23/08/2026
Un viaggio speciale lungo il cammino che conduce da
Anghiari a La Verna, attraversando luoghi simbolici della
storia, dell’arte e della spiritualità toscana. OltreTutto è il
titolo di questo docufilm che racconta il cammino lungo la
via di Francesco compiuto da Barbara Peruzzi e Monica
Conticini, due persone speciali che affrontano un cammino
speciale, per loro e per il significato che assume. Le
protagoniste convivono, infatti, ogni giorno con la sclerosi
multipla, ma il docufilm sceglie di non raccontare la malattia
come limite assoluto; al contrario, vuole restituire uno
sguardo autentico sulla possibilità di continuare a vivere
pienamente, custodendo curiosità, relazioni, desideri e
bellezza. Un percorso fisico ed emotivo che tocca alcune
delle tappe più suggestive della provincia di Arezzo: il Museo
Civico di Sansepolcro, l’Eremo di Montecasale, l’Eremo di
Cerbaiolo e il Piccolo Museo del Diario di Pieve Santo
Stefano, fino ad arrivare al Santuario della Verna. Il viaggio
di Monica e Barbara non solo è un esempio, ma anche un
monito a non oltrepassare i propri limiti. Alla fine del percorso, al Santuario della Verna in Casentino, le due protagoniste si abbracceranno e, con le lacrime agli occhi, guarderanno in alto il cielo, mai così azzurro e pieno di speranze. “Non si può sfidare la sclerosi multipla, ma si può convivere con lei senza che diventi tutta la nostra vita, ma solo una piccola parte” racconta Barbara nel film. “Durante questo viaggio ho capito che convivere con la sclerosi multipla non significa rinunciare a vivere, ma imparare ogni giorno ad ascoltare i propri limiti senza smettere di guardare avanti. Spero che chi vedrà il film possa riconoscersi nelle nostre emozioni e comprendere che dietro ogni diagnosi c’è sempre una persona con i suoi desideri, le sue paure e la sua voglia di futuro” aggiunge Monica Conticini. Il film è stato realizzato con il supporto della Toscana Film Commission ed è impreziosito da una fotografia che ci mostra luoghi iconici e un paesaggio bellissimo, oltre ad aprirsi a momenti di intensa spiritualità.
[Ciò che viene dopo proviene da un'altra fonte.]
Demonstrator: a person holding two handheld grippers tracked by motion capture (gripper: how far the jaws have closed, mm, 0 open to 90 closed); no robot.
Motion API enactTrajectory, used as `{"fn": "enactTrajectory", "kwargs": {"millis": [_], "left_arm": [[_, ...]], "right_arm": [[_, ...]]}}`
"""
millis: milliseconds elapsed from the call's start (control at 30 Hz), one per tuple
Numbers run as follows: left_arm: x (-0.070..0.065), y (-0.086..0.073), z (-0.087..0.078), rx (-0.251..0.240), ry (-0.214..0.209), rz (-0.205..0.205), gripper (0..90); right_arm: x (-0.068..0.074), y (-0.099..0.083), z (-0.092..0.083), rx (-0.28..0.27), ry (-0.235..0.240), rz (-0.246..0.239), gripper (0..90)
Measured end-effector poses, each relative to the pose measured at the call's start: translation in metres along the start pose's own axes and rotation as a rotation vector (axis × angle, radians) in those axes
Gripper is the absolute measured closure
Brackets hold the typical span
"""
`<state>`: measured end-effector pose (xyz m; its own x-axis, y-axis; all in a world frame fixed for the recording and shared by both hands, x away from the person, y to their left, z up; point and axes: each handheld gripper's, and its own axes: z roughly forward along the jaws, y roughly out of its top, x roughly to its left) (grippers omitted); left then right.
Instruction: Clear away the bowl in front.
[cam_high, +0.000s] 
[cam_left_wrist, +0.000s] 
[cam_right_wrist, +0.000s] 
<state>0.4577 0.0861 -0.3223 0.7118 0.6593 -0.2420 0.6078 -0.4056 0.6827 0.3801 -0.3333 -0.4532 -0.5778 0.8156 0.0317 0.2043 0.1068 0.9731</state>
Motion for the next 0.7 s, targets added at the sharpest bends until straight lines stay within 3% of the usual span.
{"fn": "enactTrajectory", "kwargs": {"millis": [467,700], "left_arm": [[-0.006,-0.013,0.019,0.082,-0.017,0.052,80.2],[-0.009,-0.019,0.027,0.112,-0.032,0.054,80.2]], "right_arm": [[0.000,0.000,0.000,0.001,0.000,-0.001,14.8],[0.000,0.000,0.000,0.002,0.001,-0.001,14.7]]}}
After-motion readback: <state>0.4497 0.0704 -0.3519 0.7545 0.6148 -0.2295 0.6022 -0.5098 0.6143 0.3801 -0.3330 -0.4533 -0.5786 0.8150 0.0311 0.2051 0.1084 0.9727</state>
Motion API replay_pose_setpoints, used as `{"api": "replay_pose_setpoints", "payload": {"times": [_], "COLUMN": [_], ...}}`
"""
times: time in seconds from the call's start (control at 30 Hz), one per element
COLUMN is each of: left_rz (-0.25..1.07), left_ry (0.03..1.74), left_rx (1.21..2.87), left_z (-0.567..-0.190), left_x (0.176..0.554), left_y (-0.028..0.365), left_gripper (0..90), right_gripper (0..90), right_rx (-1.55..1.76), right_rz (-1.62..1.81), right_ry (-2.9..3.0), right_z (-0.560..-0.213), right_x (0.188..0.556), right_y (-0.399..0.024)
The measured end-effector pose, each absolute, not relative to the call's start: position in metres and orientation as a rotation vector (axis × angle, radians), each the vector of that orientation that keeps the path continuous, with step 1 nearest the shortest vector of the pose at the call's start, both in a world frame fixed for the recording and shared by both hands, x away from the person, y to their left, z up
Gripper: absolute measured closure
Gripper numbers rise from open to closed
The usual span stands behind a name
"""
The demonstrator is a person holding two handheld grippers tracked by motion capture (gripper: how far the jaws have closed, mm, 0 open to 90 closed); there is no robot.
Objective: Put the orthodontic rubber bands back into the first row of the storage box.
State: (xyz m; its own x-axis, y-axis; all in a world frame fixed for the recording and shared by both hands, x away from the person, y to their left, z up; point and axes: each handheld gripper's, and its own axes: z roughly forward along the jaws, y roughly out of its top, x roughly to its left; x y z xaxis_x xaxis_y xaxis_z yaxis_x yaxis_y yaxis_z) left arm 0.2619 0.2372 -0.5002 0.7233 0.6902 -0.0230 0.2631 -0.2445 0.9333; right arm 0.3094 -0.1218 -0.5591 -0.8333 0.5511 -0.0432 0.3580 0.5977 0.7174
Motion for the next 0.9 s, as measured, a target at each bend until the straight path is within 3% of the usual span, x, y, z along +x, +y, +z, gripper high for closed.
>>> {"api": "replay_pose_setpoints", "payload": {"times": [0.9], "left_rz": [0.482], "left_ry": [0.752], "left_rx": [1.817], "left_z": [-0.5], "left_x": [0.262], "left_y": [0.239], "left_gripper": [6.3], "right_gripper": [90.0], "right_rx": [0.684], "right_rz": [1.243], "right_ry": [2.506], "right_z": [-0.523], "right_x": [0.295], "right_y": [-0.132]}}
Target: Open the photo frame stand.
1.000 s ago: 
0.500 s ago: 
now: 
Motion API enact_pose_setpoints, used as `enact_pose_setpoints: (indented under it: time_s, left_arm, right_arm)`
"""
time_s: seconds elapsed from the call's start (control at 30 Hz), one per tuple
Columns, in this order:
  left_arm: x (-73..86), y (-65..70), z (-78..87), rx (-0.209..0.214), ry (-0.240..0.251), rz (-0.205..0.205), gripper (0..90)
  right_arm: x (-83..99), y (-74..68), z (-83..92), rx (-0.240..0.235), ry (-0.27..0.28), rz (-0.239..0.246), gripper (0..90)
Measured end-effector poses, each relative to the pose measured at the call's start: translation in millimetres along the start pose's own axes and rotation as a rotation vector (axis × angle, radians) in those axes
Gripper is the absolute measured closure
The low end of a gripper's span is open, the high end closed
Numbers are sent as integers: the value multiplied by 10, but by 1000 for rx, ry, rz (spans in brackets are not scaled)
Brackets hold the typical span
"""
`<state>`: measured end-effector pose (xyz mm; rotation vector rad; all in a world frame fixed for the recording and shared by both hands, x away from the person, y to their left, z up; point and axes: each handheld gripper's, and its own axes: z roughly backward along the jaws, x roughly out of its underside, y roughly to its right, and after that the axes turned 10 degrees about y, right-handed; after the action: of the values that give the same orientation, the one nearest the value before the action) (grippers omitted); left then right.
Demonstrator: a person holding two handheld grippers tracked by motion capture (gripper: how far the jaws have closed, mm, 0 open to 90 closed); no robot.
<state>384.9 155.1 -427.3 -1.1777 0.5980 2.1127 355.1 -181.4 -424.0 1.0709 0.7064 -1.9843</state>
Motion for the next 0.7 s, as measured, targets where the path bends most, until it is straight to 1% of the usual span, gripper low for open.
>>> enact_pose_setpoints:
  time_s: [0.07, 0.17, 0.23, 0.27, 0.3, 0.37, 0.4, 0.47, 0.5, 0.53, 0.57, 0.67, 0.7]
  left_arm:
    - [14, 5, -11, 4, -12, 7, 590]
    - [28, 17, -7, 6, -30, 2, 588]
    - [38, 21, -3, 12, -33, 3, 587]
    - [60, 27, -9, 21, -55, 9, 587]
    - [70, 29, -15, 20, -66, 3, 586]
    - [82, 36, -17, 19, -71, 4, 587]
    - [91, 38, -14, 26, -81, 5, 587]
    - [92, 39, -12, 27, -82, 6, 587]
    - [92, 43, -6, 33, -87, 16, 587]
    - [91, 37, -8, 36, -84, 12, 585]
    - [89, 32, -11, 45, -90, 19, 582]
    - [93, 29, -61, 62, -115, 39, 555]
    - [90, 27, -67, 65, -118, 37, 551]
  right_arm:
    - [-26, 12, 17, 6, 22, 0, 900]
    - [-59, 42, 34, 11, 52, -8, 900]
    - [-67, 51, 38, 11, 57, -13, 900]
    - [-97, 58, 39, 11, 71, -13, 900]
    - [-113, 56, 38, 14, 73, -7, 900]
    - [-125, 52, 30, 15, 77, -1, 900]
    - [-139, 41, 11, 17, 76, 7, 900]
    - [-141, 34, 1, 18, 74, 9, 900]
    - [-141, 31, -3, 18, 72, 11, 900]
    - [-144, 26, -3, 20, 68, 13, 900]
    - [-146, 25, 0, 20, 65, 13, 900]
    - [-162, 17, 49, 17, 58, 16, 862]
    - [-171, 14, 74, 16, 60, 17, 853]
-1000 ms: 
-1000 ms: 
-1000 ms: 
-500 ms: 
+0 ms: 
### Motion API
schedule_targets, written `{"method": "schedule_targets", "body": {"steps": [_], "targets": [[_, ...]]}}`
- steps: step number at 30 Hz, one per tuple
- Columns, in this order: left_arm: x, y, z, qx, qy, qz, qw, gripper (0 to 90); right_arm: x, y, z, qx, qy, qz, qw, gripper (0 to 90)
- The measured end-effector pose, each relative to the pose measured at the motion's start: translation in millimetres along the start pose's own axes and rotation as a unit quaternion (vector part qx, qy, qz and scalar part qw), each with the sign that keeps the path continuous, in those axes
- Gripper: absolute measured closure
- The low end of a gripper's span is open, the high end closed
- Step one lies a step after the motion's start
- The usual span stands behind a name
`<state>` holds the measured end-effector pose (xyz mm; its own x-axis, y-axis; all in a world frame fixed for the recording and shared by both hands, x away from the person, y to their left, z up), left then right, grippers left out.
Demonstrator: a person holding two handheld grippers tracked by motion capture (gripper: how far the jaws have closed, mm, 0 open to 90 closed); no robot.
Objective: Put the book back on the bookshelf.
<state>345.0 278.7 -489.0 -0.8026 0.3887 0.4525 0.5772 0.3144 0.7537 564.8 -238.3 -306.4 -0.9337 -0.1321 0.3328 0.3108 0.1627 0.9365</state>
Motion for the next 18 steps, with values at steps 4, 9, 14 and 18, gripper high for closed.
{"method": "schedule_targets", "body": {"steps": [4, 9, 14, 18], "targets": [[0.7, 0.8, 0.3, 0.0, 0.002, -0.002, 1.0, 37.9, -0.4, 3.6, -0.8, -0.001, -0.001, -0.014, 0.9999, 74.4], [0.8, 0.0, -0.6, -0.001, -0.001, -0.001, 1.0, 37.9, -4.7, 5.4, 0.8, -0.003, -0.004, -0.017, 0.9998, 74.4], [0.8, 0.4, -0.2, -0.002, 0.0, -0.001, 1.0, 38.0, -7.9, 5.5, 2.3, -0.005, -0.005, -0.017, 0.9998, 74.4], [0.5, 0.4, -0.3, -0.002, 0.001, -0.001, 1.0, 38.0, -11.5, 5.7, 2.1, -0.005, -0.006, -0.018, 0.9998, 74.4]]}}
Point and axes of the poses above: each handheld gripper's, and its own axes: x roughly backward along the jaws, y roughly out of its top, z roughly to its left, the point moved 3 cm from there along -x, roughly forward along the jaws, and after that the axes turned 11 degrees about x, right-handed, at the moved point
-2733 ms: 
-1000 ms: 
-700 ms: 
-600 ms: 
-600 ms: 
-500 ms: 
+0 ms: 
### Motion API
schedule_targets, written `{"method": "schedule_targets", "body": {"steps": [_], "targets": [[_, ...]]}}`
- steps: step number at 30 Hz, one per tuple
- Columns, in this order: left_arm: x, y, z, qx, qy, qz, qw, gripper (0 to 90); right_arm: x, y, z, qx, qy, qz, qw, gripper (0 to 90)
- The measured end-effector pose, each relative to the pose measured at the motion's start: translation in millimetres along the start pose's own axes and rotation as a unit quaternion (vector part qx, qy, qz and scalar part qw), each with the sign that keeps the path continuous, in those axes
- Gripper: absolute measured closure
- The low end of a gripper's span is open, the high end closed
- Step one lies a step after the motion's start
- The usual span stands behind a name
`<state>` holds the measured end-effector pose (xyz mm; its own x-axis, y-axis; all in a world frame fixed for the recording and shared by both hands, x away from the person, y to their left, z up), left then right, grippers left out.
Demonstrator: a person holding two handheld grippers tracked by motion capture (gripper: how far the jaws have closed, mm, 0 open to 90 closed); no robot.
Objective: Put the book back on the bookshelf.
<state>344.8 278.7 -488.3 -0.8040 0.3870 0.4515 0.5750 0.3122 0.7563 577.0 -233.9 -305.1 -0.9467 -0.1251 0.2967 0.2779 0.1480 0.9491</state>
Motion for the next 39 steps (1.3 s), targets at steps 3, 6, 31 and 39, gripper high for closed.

Infatti, sarebbe riduttivo presentare il racconto come una sfida alla malattia. C’è molto di più: la scoperta o la riscoperta di San Francesco e dei luoghi che l’hanno visto presente e ne conservano intatto il carisma. Ci sono momenti mel film di intensa e commovente spiritualità che giustificano e impreziosiscono il cammino delle due protagoniste dando a questo un significato di “Oltre” che supera il pur importante aspetto legato alla malattia.
*Una storia che commuove e fa riflettere. Riesce a farci partecipare alla voglia di vita delle due protagoniste e ci fa conoscere i luoghi del “Cammino di Francesco” fino al santuario della Verna. In particolare, la tappa di Sansepolcro è un’occasione per approfondire e conoscere meglio l’opera di Piero della Francesca. Ci sono, quindi, molti temi e aspetti nel film, ma va sottolineato che c’è, oltre alle due protagoniste e alle persone che le aiutano e sorreggono nel cammino, un personaggio sempre presente: San Francesco, che ci viene via via svelato nelle varie tappe e che condivide con loro gioie e momenti difficili del loro percorso. Il film ne mostra e approfondisce la straordinaria figura fino ad un momento di autentica poesia legato al “Cantico delle creature”. Quale miglior occasione per celebrare gli 800 anni dalla morte del Santo.